Records from a data source
------------

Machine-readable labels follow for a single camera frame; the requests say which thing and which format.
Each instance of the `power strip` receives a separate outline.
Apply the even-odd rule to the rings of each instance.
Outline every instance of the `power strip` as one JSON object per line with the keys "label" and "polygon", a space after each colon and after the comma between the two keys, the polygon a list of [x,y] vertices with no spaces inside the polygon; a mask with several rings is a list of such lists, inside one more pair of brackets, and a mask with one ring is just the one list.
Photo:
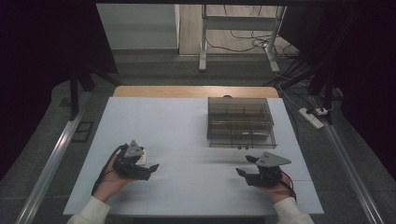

------------

# Exercise
Which lines in the records above hold the string "strip"? Copy each of them.

# Answer for this exercise
Each instance of the `power strip` receives a separate outline.
Outline every instance of the `power strip` as one JSON object per line with the keys "label" and "polygon", a space after each colon and after the comma between the two keys, the polygon a list of [x,y] vertices with no spaces inside the polygon; a mask with several rings is a list of such lists, inside one more pair of brackets, and a mask with one ring is just the one list.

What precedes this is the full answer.